Enfin, si vous comptez vous lancer dans une petit business régulier, même peu rémunérateur, envisagez quand même l’auto entreprise, en prenant en compte toutes les données, et en lisant bien toutes les réponses présentes sur le site officiel

Conclusion : L’auto-entreprise, un moyen efficace et simple de créer son… entreprise

c’est là la conclusion importante : L’AE reste un très bon moyen de lancer son projet, de le tester, de le faire progresser, sans subir de coûts fixes (hormis la CFE bien sûr) et de pouvoir se permettre de faire un très petit chiffre d’affaire, de l’ordre de 2000 ou 3000€ annuel. lisez certains témoignages dans les commentaires du billet précédent, c’est la preuve de l’utilité du statut.
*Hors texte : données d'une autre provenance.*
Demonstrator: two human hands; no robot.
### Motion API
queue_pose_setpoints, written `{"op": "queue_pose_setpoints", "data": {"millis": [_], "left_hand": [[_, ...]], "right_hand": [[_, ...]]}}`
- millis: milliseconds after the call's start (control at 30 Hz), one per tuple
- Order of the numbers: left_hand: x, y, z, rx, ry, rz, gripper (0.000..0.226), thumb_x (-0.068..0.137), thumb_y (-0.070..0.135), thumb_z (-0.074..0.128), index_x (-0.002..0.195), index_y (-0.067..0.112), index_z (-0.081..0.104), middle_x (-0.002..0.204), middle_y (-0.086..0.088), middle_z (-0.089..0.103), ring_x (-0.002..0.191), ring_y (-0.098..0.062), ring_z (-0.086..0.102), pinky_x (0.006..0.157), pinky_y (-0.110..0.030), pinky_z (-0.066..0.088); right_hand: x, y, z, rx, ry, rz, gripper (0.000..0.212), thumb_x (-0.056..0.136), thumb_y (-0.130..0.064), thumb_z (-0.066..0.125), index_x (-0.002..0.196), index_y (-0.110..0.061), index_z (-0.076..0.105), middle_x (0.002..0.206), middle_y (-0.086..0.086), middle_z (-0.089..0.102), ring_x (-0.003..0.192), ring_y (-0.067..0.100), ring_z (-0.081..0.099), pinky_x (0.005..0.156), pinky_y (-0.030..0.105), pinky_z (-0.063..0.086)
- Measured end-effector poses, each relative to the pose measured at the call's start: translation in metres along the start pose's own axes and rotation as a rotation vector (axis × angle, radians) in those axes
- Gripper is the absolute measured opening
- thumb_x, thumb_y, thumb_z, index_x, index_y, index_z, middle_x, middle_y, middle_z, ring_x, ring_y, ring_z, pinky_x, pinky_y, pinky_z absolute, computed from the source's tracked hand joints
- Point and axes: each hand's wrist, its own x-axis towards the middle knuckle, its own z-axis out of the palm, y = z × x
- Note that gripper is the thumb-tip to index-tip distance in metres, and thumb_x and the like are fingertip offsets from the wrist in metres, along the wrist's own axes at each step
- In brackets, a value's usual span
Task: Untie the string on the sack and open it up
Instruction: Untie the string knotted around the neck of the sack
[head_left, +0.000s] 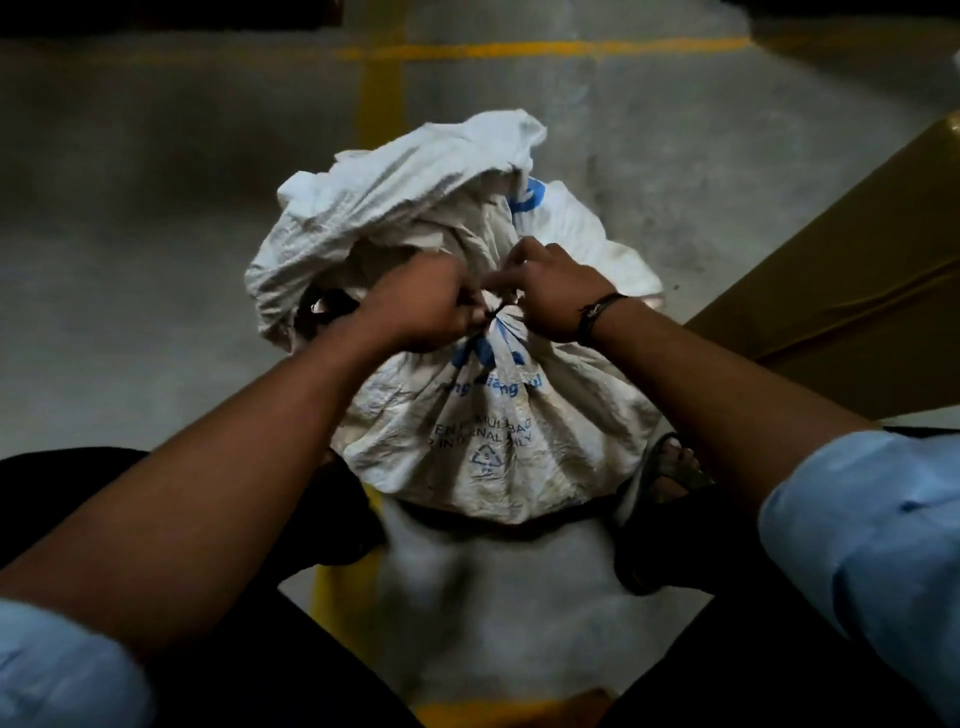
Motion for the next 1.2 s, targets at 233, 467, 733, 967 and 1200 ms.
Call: {"op": "queue_pose_setpoints", "data": {"millis": [233,467,733,967,1200], "left_hand": [[0.003,-0.015,0.026,-0.31,0.004,-0.059,0.013,0.096,0.022,0.06,0.094,0.013,0.07,0.101,0.001,0.068,0.093,-0.016,0.063,0.075,-0.022,0.037],[0.0,-0.026,0.033,-1.091,-0.11,-0.261,0.013,0.095,-0.01,0.049,0.095,-0.004,0.06,0.086,-0.007,0.068,0.072,0.001,0.068,0.072,-0.011,0.05],[0.003,-0.035,0.035,-0.89,-0.189,-0.152,0.018,0.092,-0.01,0.053,0.094,0.002,0.066,0.068,0.016,0.072,0.07,0.006,0.064,0.074,-0.01,0.047],[0.0,-0.036,0.032,-0.736,-0.168,-0.142,0.016,0.086,0.019,0.066,0.075,0.014,0.077,0.055,0.011,0.061,0.05,-0.001,0.044,0.053,-0.022,0.035],[0.0,-0.034,0.031,-0.678,-0.18,-0.109,0.028,0.09,0.023,0.07,0.085,-0.004,0.075,0.069,-0.005,0.059,0.058,-0.004,0.042,0.055,-0.019,0.033]], "right_hand": [[0.018,0.013,0.002,0.365,-0.043,0.033,0.049,0.081,-0.004,0.051,0.12,-0.026,0.07,0.115,0.014,0.066,0.1,0.029,0.063,0.092,0.033,0.049],[0.0,0.019,-0.003,0.701,-0.003,0.145,0.039,0.076,-0.011,0.079,0.113,-0.024,0.074,0.105,-0.007,0.073,0.089,0.002,0.063,0.085,0.02,0.047],[0.013,0.011,0.003,0.612,0.102,0.182,0.031,0.064,-0.028,0.088,0.094,-0.022,0.08,0.091,-0.009,0.074,0.087,0.005,0.067,0.078,0.023,0.05],[0.023,0.004,-0.004,0.352,-0.014,0.142,0.049,0.061,-0.038,0.09,0.103,-0.02,0.073,0.103,-0.006,0.072,0.094,0.01,0.065,0.078,0.025,0.049],[0.033,-0.004,-0.01,0.217,-0.125,0.111,0.066,0.053,-0.06,0.086,0.1,-0.017,0.072,0.097,0.0,0.074,0.088,0.019,0.067,0.08,0.035,0.055]]}}
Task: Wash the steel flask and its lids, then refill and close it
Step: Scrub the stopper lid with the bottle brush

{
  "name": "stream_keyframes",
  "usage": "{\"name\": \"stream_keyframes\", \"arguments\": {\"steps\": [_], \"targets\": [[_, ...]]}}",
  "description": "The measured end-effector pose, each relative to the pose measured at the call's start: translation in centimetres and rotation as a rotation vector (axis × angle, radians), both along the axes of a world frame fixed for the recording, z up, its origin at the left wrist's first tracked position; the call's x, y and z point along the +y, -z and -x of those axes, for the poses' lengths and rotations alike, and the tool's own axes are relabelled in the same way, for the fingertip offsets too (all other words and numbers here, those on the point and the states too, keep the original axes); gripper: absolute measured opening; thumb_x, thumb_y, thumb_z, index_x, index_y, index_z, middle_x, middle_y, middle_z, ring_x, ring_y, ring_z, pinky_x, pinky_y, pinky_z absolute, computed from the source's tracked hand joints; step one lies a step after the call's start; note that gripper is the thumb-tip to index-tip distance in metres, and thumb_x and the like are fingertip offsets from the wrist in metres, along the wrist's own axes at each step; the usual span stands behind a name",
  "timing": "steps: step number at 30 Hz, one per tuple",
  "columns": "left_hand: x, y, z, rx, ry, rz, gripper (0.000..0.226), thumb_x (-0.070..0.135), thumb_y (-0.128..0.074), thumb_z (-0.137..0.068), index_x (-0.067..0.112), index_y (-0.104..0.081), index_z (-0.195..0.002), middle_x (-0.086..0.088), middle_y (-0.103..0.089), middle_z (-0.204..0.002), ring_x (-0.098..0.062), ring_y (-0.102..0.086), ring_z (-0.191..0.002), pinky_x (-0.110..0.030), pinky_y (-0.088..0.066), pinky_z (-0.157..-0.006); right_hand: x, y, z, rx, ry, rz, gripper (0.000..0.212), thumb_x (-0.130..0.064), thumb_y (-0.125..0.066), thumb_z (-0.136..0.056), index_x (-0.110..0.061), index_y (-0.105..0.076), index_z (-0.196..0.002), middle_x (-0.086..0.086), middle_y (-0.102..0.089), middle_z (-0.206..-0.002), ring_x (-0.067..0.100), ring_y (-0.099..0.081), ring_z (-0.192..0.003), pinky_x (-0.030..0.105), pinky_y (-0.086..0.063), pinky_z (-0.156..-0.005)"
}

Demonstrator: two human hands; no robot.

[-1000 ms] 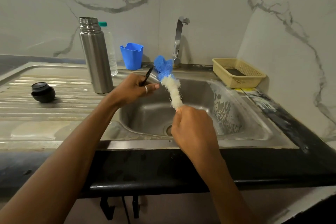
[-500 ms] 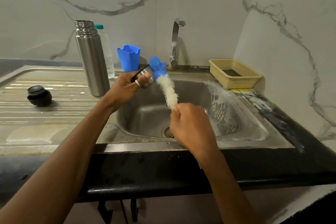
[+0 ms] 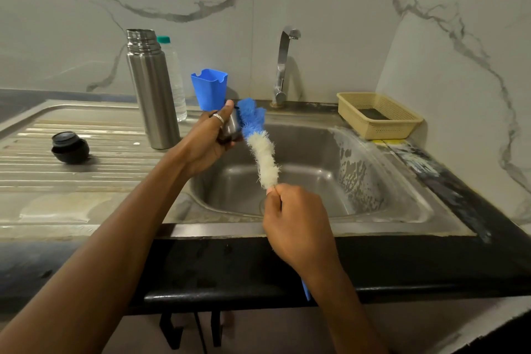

J’encourage ce statut, tout comme j’encourage son frère jumeau depuis la naissance de ce blog : l’EI en micro + MDA (si vous avez tout bien suivi, vous savez maintenant que c’est la même chose, sauf pour les cotisations), Et je reste persuadé que ça peut être un tremplin très intéressant pour les entrepreneurs, pour un peu qu’ils aient bien pris la mesure qu’ils étaient en train de créer leur propre entreprise, et donc pris les dispositions nécessaires au bon déroulement de cette expérience (dont la fixation de tarifs décents).

L’autre billet aura été l’occasion de faire venir un autre lectorat, et de mettre au point certaines choses qui me semblaient évidentes, voilà maintenant que les AE eux aussi ont leur billet de référence sur ce blog. J’espère qu’il sera aussi utiles que les billets écris pour les autres freelances, n’hésitez pas à le partager.